The pick of the week’s films on Sky, Virgin & other platforms
CULT OF CHUCKY
Killer doll Chucky returns to terrorise the luckless Nica (Fiona Dourif), now incarcerated in an isolated psychiatric institution in this seventh outing of the longrunning horror franchise. Writerdirector and original creator Don Mancini ramps up the scarefactor with some elaborate death scenes and stylish camera-work that makes atmospheric use of the hospital location. (18, 87min)
THE FATE OF THE FURIOUS
The petrolhead action-movie franchise rolls relentlessly on, as ludicrously silly and OTT as ever, with an instalment that sees Vin Diesel’s carjacker hero Dominic Toretto and his outlaw band picking up new allies and new enemies. Chief among the latter is Charlize Theron’s ice-blonde cyber-terrorist, who blackmails Dom into betraying his gang and helping her nefarious missilestealing plans. (12,133min)
IT COMES AT NIGHT
PREMIERE (Available from Mon) Set in a post-apocalyptic America, this gripping, intelligently spare US indie thriller focuses on two families trying to escape a mysterious epidemic in a remote forest house. But there is plenty of slow-burning tension and menace as Joel Edgerton and Carmen Ejogo’s husband and wife, and their teenage son (Kelvin Harrison Jr) uneasily share their refuge with two strangers (Christopher Abbott and Riley Keough) and their young son. (15, 92min)
A KIND OF MURDER
An unhappily married architect (Patrick Wilson) begins stalking a suspected wife murderer little realising the consequences that lie in store in this twisty and twisted psychological thriller. Stylishly shot and perversely gripping, the film is based on Patricia Highsmith’s novel The
Blunderer, and it is not hard to detect echoes of the author’s
Strangers on a Train. (15, 92min)
KING ARTHUR:
LEGEND OF THE SWORD
Director Guy Ritchie’s take on Arthurian myth is a mash-up of sword-and-sorcery action fantasy and geezers-on-amission caper. Charlie Hunnam’s Arthur is a Mockney badass, ducking and diving in 5th-century Londinium until he finally gets around to embracing his destiny as the son of Eric Bana’s King Uther Pendragon. (12,126min)
THE MEYEROWITZ STORIES (NEW AND SELECTED)
Sometimes painfully touching and sometimes hilarious, this bittersweet New York comedy revolves around a hopelessly dysfunctional family. Adam Sandler, Ben Stiller and Elizabeth Marvel play the bickering adult offspring of Dustin Hoffman’s patriarch.

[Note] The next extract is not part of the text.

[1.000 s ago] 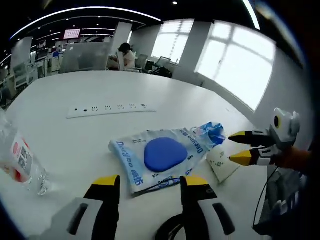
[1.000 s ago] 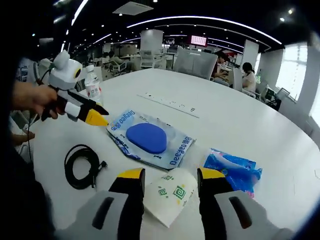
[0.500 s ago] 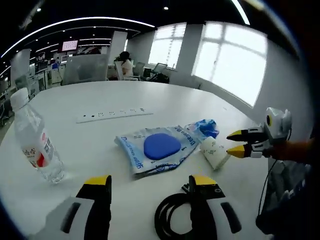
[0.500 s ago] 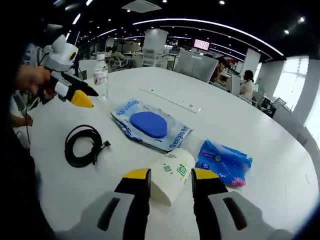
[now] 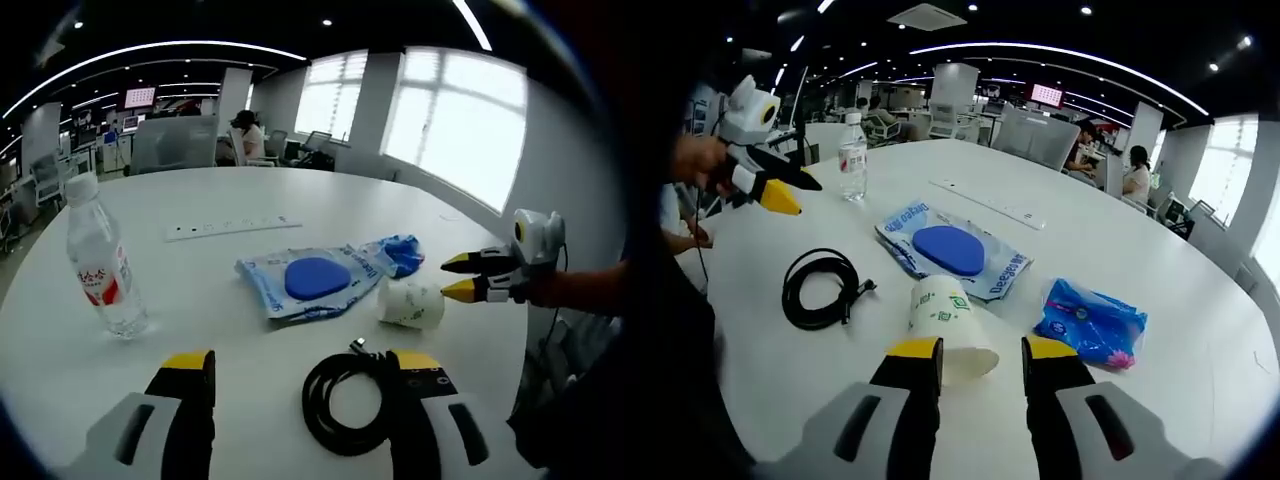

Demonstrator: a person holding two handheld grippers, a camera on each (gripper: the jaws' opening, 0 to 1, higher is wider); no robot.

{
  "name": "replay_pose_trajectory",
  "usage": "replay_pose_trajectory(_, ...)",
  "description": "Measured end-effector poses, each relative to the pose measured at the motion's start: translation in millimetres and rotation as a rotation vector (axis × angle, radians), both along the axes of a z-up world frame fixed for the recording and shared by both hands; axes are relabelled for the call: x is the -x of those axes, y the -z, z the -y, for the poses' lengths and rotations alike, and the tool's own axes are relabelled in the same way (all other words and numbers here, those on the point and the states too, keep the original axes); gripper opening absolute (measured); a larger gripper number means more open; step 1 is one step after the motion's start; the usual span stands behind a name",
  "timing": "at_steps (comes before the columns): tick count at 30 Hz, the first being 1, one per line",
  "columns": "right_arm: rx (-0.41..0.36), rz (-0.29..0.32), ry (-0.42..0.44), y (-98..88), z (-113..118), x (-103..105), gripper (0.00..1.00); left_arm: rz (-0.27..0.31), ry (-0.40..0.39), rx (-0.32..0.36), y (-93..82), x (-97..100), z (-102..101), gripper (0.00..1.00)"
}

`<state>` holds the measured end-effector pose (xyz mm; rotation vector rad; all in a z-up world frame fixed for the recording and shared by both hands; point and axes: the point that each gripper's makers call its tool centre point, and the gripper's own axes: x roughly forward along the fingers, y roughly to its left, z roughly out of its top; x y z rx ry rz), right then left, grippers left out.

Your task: Arrange the tabletop items into an orderly group along one side of the table until the central work area is clear of visible clutter.

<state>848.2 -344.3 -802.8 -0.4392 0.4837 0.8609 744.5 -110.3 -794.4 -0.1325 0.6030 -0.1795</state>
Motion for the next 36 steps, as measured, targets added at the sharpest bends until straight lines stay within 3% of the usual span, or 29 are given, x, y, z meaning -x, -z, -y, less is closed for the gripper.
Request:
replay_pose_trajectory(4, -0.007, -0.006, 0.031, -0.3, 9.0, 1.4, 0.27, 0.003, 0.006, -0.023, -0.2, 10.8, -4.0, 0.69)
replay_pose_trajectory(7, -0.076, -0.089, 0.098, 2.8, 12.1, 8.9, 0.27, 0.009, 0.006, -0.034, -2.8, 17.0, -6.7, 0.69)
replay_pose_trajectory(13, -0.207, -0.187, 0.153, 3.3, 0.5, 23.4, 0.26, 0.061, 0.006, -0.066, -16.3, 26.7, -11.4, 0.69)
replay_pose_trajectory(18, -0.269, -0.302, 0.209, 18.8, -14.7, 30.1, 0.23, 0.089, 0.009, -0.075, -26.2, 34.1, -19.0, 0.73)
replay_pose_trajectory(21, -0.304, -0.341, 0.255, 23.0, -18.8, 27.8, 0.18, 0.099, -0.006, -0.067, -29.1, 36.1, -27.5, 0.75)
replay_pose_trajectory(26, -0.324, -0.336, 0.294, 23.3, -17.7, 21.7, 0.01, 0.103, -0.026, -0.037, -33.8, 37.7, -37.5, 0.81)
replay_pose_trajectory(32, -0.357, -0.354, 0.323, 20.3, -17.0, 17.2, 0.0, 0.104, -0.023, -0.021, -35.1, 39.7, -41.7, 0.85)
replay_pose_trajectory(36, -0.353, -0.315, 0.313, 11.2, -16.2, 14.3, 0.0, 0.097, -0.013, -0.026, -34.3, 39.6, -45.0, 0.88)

Sandler gives his best performance in years, and his seething rivalry with his half-brother (Stiller) provides the film’s comic spine. (15,110min)
OUR SOULS AT NIGHT
Almost 40 years since their last screen pairing in 1979’s The
Electric Horseman, Robert Redford and Jane Fonda reunite for a cosy but charming romantic drama. They play widowed neighbours in small-town Colorado whose unruffled lives get shaken up after Fonda’s Addie turns up at the door of Redford’s Louis with a startling proposal… (Pg,103min)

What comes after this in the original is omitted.